### [TASK DETAILS]
For the data that follows, give the number of lines in which "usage" appears. Add nothing to it.
*** SUPPLIED DATA ***
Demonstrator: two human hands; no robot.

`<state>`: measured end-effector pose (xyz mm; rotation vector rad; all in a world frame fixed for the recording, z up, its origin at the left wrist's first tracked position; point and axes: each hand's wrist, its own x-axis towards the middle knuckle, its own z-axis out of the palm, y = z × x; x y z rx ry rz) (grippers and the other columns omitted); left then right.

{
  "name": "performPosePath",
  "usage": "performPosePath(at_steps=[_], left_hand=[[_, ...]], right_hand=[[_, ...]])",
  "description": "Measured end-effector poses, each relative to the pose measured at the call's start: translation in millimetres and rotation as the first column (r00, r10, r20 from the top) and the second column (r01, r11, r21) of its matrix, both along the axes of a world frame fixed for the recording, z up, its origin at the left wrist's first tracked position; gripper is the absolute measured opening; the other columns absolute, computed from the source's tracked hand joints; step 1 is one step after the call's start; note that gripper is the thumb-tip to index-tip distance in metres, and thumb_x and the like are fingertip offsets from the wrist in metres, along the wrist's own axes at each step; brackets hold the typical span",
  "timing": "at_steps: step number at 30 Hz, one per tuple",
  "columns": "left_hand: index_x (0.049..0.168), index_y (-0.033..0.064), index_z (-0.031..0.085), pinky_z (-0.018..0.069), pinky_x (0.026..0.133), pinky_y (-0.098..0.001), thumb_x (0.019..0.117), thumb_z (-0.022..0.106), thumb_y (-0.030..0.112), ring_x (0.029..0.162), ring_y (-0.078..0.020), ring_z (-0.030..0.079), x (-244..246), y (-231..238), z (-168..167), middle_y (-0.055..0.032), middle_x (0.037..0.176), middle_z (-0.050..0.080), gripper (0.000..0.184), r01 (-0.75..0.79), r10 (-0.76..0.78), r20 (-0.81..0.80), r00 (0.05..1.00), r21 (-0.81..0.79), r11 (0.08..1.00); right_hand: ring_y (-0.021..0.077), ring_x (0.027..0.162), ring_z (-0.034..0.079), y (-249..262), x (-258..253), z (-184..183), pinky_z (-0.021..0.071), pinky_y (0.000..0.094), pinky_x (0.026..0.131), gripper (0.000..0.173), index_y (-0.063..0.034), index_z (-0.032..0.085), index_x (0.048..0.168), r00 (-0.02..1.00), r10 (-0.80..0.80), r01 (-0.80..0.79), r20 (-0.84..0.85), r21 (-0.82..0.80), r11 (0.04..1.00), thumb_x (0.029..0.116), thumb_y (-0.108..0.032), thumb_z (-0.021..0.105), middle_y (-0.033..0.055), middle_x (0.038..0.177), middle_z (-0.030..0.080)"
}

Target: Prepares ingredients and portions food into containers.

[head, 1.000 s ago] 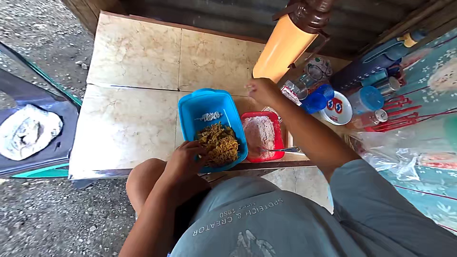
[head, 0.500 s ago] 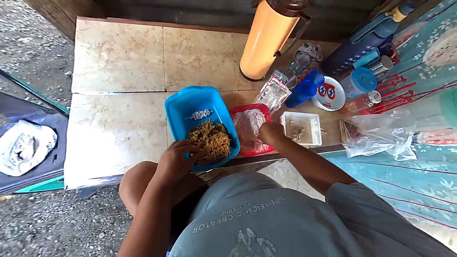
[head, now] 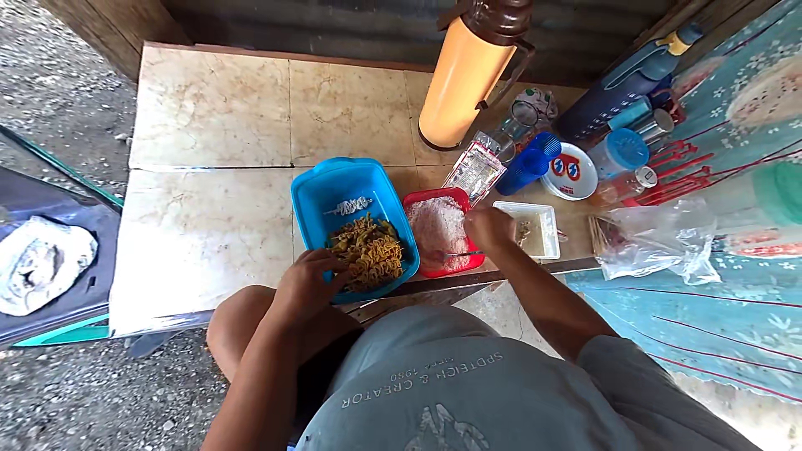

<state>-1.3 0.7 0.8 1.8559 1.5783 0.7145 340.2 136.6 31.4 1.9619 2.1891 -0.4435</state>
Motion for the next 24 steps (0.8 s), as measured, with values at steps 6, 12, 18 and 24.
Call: performPosePath(at_steps=[6, 12, 18, 24], left_hand=[[0.093, 0.0038, 0.077, 0.0525, 0.087, -0.0576, 0.0931, 0.070, 0.015, 0.104, -0.0335, 0.066, 0, 1, 0, -0.0126, 0.103, 0.072, 0.013, 0.012, -0.012, -0.003, 1.000, -0.011, 1.000], [0.095, 0.0032, 0.077, 0.0524, 0.088, -0.0579, 0.0942, 0.069, 0.017, 0.105, -0.0341, 0.066, 0, 0, -3, -0.0137, 0.105, 0.072, 0.016, 0.011, -0.012, -0.021, 1.000, -0.034, 0.999], [0.096, 0.0032, 0.077, 0.0521, 0.089, -0.0566, 0.0946, 0.069, 0.017, 0.105, -0.0336, 0.066, 1, 0, -1, -0.0134, 0.105, 0.072, 0.017, 0.002, -0.006, -0.046, 0.999, -0.073, 0.997], [0.095, 0.0036, 0.078, 0.0523, 0.088, -0.0574, 0.0938, 0.070, 0.015, 0.104, -0.0339, 0.066, 4, 1, 0, -0.0136, 0.102, 0.071, 0.014, -0.007, 0.004, -0.036, 0.999, -0.071, 0.997]], right_hand=[[0.0375, 0.110, 0.067, 28, 34, 22, 0.0503, 0.0651, 0.093, 0.021, -0.0038, 0.078, 0.107, 0.927, -0.017, 0.056, -0.374, 0.095, 0.994, 0.1014, -0.019, 0.064, 0.0176, 0.116, 0.072], [0.0394, 0.113, 0.066, 49, 60, -33, 0.0470, 0.0616, 0.102, 0.021, 0.0036, 0.075, 0.108, 0.831, -0.232, 0.236, -0.505, -0.056, 0.970, 0.1003, -0.013, 0.066, 0.0252, 0.113, 0.072], [0.0367, 0.110, 0.068, 51, 58, -41, 0.0487, 0.0600, 0.100, 0.020, 0.0014, 0.076, 0.107, 0.820, -0.225, 0.229, -0.527, -0.057, 0.972, 0.1006, -0.014, 0.065, 0.0219, 0.109, 0.073], [0.0364, 0.116, 0.066, 48, 52, -38, 0.0474, 0.0600, 0.103, 0.019, 0.0010, 0.075, 0.109, 0.857, -0.159, 0.169, -0.490, -0.024, 0.985, 0.1012, -0.012, 0.064, 0.0212, 0.117, 0.071]])
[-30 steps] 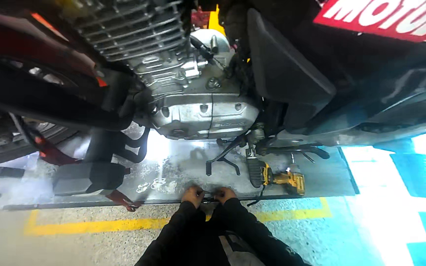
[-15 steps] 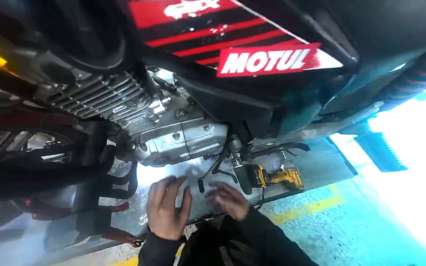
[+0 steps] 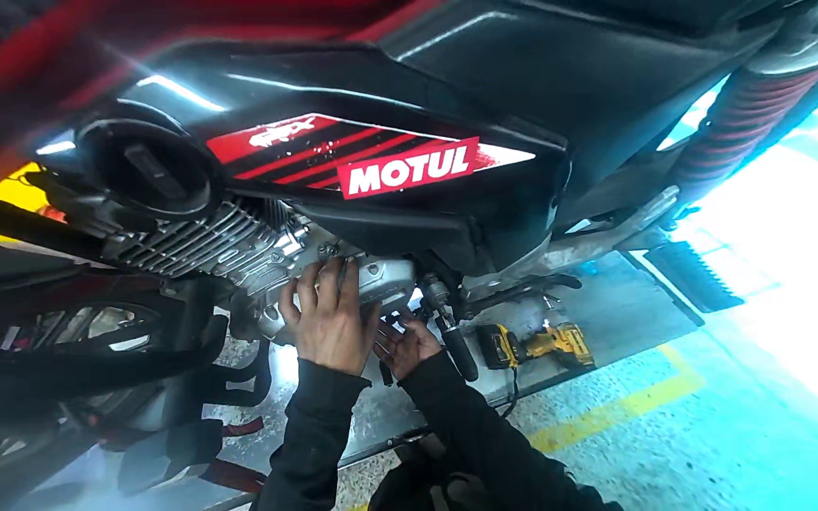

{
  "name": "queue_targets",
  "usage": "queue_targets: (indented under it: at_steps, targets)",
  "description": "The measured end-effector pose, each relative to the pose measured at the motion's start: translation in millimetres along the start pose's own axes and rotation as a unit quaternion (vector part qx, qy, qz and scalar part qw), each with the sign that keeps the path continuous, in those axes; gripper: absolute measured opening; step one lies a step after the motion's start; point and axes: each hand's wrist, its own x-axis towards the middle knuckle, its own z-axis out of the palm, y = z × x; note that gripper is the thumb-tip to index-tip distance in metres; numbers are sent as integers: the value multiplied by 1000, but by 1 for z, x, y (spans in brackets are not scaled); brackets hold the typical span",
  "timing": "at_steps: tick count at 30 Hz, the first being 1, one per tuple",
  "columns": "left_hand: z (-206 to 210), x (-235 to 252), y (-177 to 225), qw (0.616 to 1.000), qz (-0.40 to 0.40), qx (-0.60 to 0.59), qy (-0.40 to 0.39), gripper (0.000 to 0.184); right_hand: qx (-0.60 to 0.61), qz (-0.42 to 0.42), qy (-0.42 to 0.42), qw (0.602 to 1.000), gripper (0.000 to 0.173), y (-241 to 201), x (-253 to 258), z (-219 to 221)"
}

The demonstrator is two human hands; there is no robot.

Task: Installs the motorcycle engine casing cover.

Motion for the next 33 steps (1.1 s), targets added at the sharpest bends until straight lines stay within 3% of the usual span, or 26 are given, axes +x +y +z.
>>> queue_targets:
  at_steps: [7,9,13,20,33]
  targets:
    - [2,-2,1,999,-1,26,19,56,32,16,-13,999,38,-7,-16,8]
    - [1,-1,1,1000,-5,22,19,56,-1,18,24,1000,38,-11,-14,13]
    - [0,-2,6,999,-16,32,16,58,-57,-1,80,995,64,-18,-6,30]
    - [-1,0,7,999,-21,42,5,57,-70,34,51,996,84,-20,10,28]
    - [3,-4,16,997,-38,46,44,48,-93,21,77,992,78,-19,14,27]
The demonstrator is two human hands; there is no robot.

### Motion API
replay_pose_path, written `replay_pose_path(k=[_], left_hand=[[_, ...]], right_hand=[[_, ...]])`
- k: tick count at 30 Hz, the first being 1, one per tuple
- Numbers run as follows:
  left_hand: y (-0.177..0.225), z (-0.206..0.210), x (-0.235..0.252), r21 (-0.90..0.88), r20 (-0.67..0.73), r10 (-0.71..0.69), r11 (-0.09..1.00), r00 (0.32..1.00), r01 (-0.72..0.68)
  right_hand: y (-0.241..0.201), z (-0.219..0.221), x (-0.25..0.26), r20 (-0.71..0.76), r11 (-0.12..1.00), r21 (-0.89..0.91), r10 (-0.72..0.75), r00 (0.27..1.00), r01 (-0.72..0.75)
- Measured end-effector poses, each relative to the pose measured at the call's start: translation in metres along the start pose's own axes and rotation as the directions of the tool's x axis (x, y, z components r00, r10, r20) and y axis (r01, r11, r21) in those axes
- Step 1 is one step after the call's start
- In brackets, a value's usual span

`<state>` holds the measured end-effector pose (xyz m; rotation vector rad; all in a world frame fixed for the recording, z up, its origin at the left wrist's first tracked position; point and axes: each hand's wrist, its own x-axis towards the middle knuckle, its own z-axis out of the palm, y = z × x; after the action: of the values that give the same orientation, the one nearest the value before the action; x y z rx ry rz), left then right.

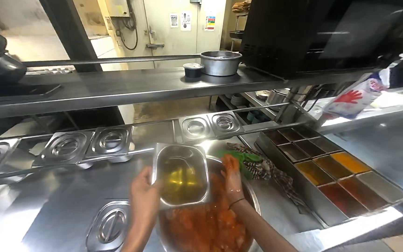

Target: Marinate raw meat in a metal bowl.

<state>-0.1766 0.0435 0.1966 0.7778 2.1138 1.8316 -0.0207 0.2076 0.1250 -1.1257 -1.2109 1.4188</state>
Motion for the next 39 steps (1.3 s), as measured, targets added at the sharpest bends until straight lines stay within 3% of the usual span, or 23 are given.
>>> replay_pose_path(k=[3,6,11,19,24,28,33,39], left_hand=[[-0.003,-0.001,-0.003,0.026,0.003,0.006,1.000,1.000,-0.006],[-0.008,-0.001,-0.006,0.026,0.001,0.014,1.000,1.000,-0.014],[-0.009,0.000,-0.011,0.023,0.013,-0.013,1.000,1.000,0.013],[-0.014,0.006,-0.014,0.055,0.014,-0.017,0.998,1.000,0.016],[-0.015,0.016,-0.015,0.092,-0.019,-0.027,0.995,0.999,0.029],[-0.019,0.023,-0.014,0.049,-0.076,-0.028,0.998,0.997,0.032],[-0.020,0.016,0.003,-0.221,-0.079,-0.151,0.966,0.985,0.130],[-0.008,-0.002,0.033,-0.290,-0.037,-0.236,0.932,0.971,0.216]], right_hand=[[0.014,0.001,0.010,0.076,0.983,-0.050,-0.175,0.982,0.179],[0.026,0.001,0.019,0.166,0.899,-0.138,-0.392,0.905,0.415],[0.027,0.017,0.018,0.184,0.823,-0.166,-0.516,0.837,0.544],[0.037,0.024,0.015,0.194,0.758,-0.219,-0.583,0.789,0.614],[0.052,0.020,-0.012,0.270,0.679,-0.350,-0.587,0.764,0.645],[0.064,0.021,-0.035,0.234,0.649,-0.404,-0.607,0.759,0.644],[0.067,0.006,-0.045,0.010,0.826,-0.242,-0.523,0.852,0.510],[0.079,-0.040,-0.044,-0.071,0.886,-0.264,-0.412,0.908,0.381]])
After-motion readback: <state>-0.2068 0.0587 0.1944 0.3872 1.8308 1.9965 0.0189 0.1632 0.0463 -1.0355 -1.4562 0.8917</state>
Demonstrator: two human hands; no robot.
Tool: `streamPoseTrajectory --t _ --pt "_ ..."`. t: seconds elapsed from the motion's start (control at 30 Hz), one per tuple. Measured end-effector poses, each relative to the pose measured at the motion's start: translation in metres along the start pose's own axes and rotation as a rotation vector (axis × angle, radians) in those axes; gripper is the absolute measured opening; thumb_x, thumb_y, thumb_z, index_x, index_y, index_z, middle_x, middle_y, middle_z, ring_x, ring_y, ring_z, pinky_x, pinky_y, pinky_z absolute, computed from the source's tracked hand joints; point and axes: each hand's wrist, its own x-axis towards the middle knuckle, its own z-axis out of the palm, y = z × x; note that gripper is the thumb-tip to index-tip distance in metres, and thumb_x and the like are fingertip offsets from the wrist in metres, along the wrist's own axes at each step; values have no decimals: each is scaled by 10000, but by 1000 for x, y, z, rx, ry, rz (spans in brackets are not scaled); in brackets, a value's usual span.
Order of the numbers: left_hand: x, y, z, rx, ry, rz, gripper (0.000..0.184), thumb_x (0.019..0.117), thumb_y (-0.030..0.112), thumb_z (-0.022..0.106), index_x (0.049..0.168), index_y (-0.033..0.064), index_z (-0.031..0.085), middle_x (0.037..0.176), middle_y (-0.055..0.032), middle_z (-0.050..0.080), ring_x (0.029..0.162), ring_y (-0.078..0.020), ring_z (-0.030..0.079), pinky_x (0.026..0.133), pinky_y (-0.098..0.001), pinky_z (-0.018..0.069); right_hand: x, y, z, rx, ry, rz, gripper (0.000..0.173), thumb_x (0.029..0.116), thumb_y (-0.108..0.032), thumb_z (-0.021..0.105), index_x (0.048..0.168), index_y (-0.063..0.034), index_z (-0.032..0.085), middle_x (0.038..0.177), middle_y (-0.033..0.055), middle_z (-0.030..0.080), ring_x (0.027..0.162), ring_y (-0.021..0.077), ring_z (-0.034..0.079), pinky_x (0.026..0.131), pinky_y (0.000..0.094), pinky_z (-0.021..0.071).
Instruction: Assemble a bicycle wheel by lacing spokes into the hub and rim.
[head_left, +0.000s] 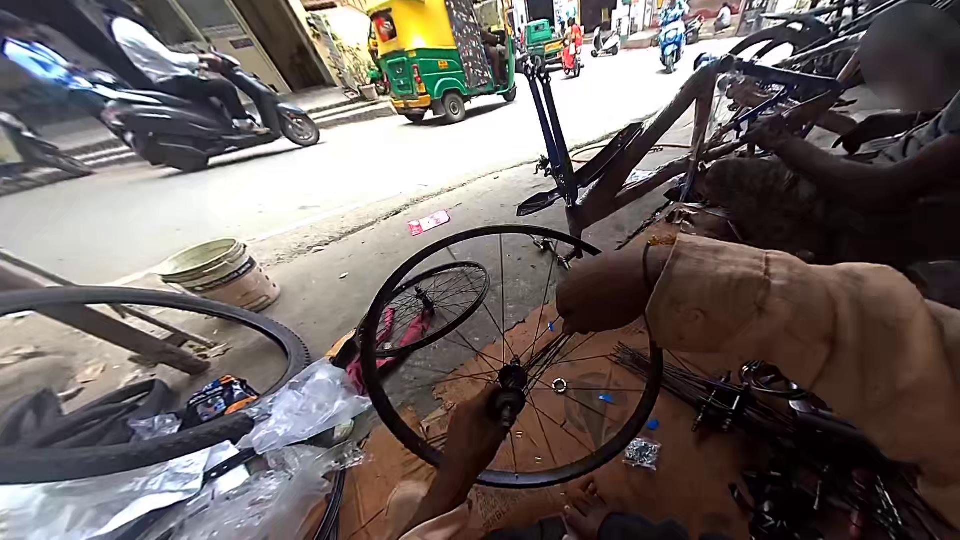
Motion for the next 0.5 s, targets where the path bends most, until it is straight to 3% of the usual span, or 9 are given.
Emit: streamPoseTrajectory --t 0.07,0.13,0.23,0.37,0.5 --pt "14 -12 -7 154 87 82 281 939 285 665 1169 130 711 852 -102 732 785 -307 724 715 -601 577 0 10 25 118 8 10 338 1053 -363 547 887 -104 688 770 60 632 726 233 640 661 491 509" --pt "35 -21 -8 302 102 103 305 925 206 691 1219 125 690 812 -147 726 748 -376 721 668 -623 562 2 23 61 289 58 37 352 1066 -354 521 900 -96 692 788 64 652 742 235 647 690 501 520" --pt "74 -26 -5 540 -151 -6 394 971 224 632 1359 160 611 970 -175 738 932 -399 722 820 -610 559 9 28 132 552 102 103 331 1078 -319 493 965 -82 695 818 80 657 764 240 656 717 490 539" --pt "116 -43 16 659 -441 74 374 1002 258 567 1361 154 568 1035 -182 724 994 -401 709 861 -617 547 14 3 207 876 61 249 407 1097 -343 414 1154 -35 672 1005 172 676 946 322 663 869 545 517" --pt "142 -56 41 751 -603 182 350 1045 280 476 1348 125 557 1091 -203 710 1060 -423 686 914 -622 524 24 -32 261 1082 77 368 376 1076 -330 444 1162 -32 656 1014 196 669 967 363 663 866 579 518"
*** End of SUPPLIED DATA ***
### [RESPONSE BELOW]
2